▸ **PROBLEM TO WORK ON**: Using the data below, print exactly the line with "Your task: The", the line with "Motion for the", and every line between them, but none of the pictures.
=== Section Start ===
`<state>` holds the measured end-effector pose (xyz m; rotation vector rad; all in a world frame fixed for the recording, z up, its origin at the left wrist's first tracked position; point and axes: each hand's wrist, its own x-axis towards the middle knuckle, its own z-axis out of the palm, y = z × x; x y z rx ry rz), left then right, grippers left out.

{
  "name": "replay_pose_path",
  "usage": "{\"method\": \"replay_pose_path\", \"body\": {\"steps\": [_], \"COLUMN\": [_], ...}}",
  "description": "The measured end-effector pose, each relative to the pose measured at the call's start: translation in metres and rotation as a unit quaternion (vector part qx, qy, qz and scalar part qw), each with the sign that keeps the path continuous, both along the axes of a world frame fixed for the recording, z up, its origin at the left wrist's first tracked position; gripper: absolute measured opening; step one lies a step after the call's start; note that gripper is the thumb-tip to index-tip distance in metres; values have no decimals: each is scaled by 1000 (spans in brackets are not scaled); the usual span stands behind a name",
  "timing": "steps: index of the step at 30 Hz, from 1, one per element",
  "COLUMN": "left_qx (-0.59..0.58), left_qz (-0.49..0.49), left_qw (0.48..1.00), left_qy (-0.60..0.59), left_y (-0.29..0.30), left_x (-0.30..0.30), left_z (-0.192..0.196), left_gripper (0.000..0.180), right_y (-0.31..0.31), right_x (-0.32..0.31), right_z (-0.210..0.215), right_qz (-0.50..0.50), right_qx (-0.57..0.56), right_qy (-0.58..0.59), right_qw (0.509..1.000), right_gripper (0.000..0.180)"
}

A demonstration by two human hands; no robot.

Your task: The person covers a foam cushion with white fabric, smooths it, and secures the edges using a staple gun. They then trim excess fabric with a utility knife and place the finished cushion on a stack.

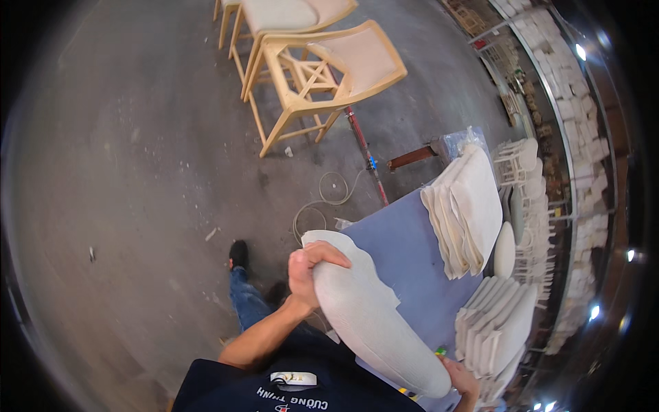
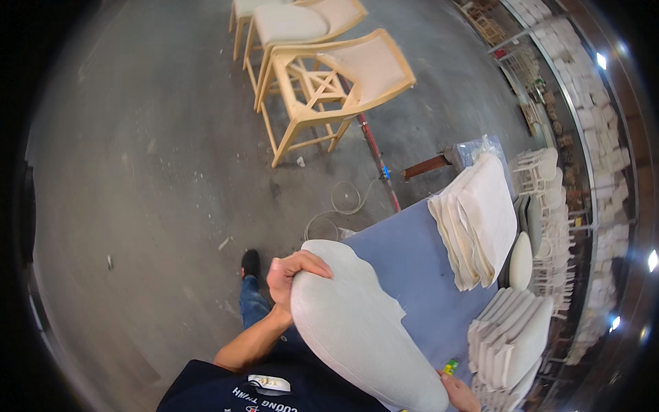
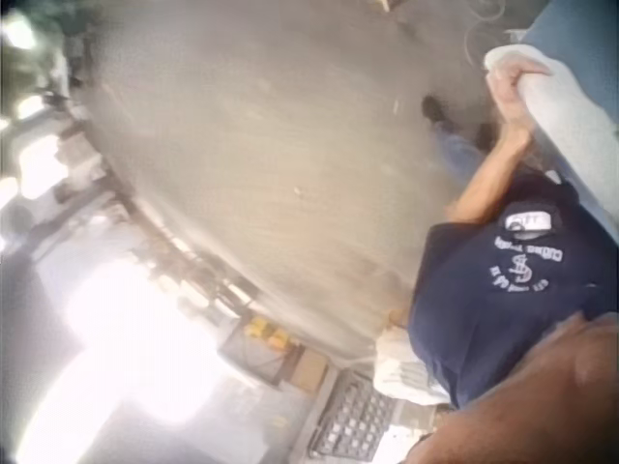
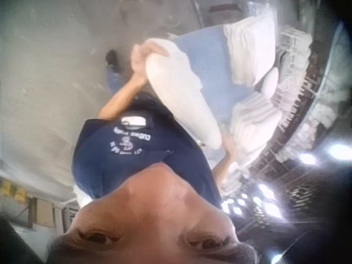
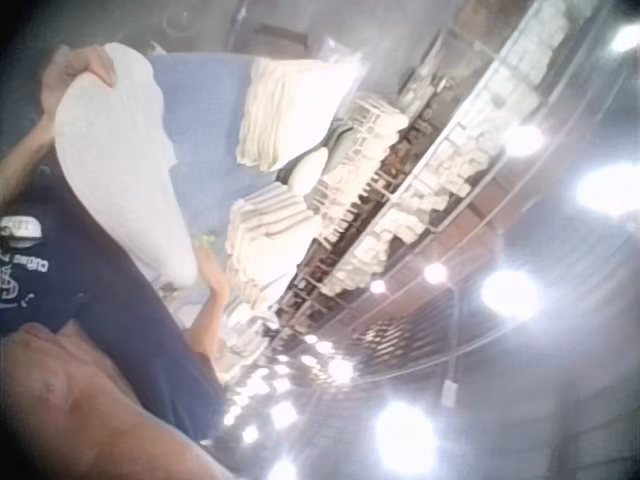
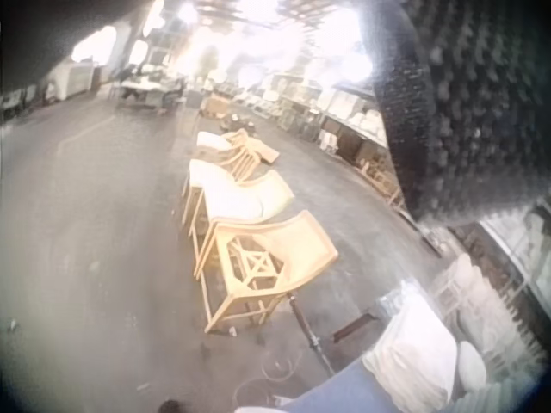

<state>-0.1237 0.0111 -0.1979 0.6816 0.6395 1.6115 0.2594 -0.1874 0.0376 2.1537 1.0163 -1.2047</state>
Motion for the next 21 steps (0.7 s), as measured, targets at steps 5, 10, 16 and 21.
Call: {"method": "replay_pose_path", "body": {"steps": [5, 10, 16, 21], "left_qx": [66, 88, 65, 35], "left_qz": [35, 44, 62, 67], "left_qw": [982, 975, 980, 987], "left_qy": [173, 198, 178, 144], "left_y": [-4, 8, 36, 43], "left_x": [-33, -41, -50, -66], "left_z": [45, 44, 39, 13], "left_gripper": [71, 46, 30, 34], "right_y": [55, 140, 338, 378], "right_x": [-8, -8, -173, -267], "right_z": [-6, -66, -238, -363], "right_qz": [38, 249, 223, 175], "right_qx": [-195, -281, 64, -107], "right_qy": [-48, -6, 268, 246], "right_qw": [979, 927, 935, 947], "right_gripper": [64, 64, 56, 72]}}
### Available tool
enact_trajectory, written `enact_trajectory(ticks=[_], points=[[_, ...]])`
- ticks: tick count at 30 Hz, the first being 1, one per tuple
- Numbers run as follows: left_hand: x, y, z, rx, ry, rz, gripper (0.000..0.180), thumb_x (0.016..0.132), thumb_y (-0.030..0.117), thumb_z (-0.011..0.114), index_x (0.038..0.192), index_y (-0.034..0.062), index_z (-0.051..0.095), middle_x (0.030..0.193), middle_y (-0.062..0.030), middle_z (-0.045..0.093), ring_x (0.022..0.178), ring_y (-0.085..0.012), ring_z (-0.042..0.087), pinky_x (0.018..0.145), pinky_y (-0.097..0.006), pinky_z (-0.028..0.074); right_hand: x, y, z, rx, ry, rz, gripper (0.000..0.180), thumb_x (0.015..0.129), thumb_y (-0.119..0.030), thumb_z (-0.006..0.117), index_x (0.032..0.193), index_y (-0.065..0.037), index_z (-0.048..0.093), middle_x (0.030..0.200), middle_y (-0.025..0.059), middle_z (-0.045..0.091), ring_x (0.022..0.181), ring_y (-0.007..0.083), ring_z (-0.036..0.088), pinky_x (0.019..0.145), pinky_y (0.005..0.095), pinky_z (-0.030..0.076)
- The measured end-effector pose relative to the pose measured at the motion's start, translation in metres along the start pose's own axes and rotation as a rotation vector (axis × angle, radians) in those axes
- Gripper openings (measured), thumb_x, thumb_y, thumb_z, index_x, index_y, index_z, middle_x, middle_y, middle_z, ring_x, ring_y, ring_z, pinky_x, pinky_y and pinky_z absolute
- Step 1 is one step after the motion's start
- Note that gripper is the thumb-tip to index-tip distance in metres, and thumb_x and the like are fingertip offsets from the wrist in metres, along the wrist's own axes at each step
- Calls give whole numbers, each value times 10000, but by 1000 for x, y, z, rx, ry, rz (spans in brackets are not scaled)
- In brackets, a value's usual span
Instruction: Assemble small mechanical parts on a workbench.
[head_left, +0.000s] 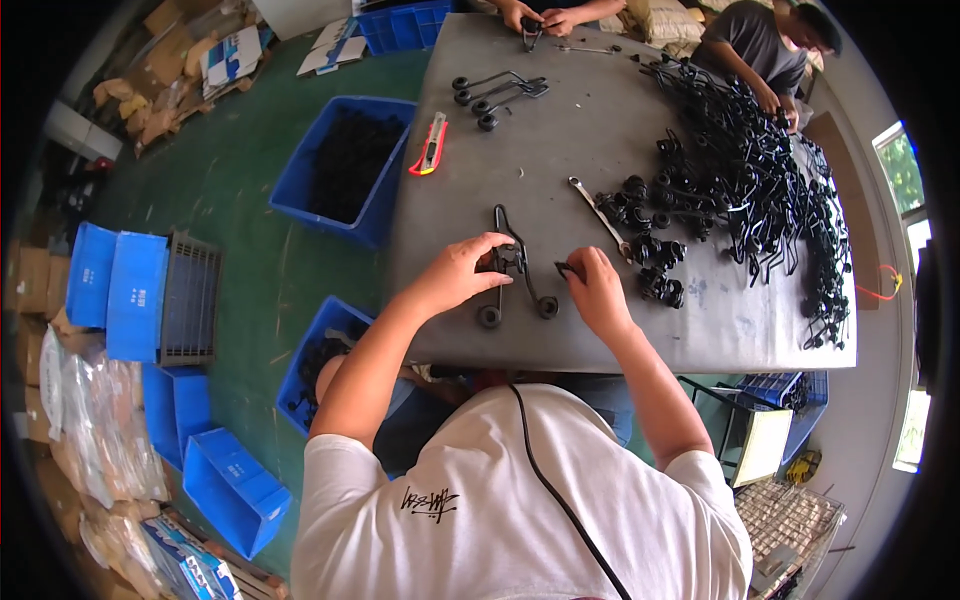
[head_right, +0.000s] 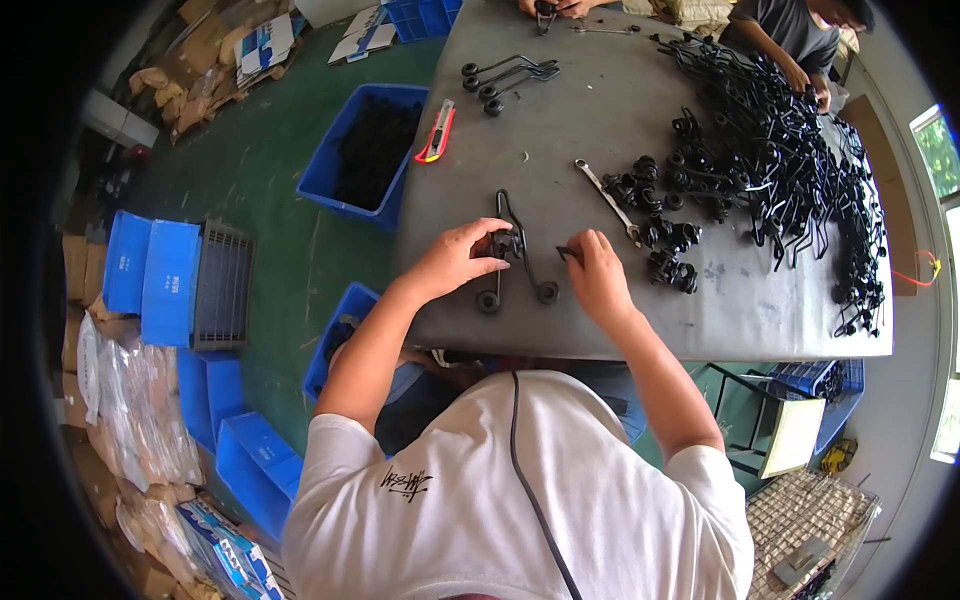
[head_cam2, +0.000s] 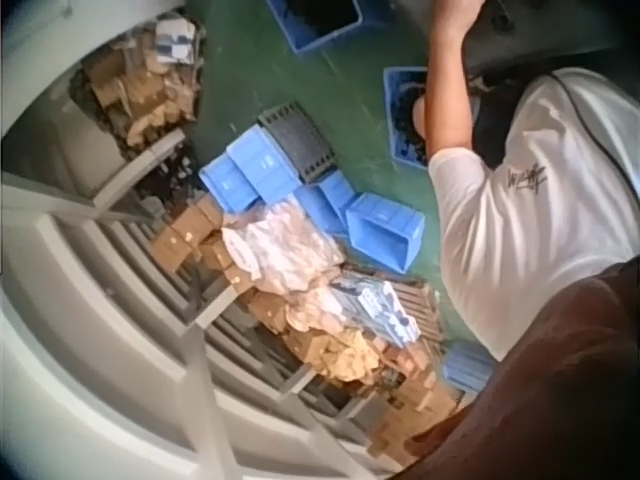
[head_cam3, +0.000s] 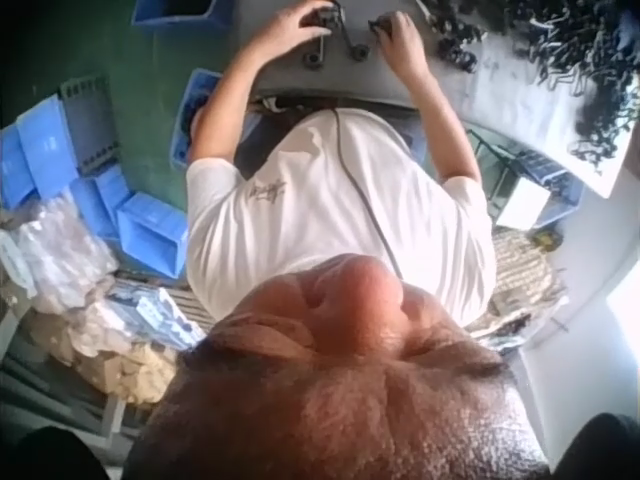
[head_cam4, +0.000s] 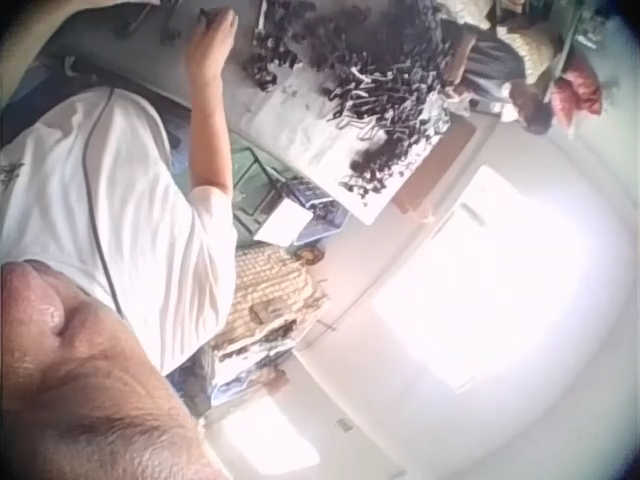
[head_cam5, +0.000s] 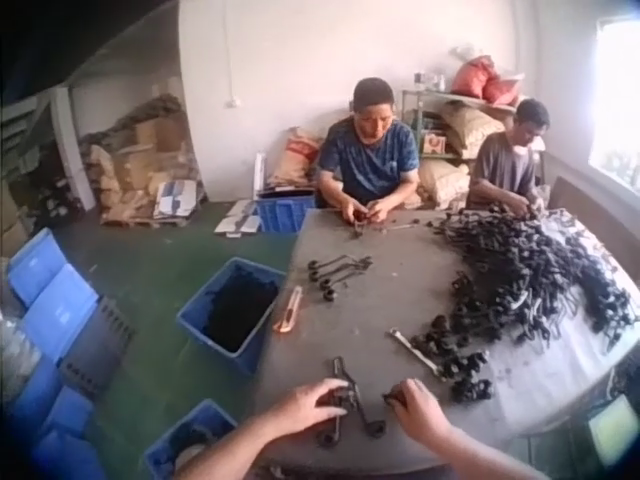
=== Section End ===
▸ **RESULT FOR THIS TASK**:
Your task: The person covers a foam cushion with white fabric, smooths it, and secures the edges using a staple gun. They then trim excess fabric with a utility knife and place the finished cushion on a stack.


<state>-0.1237 0.0111 -0.1979 0.6816 0.6395 1.6115 0.2594 -0.1874 0.0376 2.1537 1.0163 -1.2047</state>
Motion for the next 21 steps (0.7 s), as measured, targets at steps 5, 10, 16 and 21.

The answer given above is complete as it stands.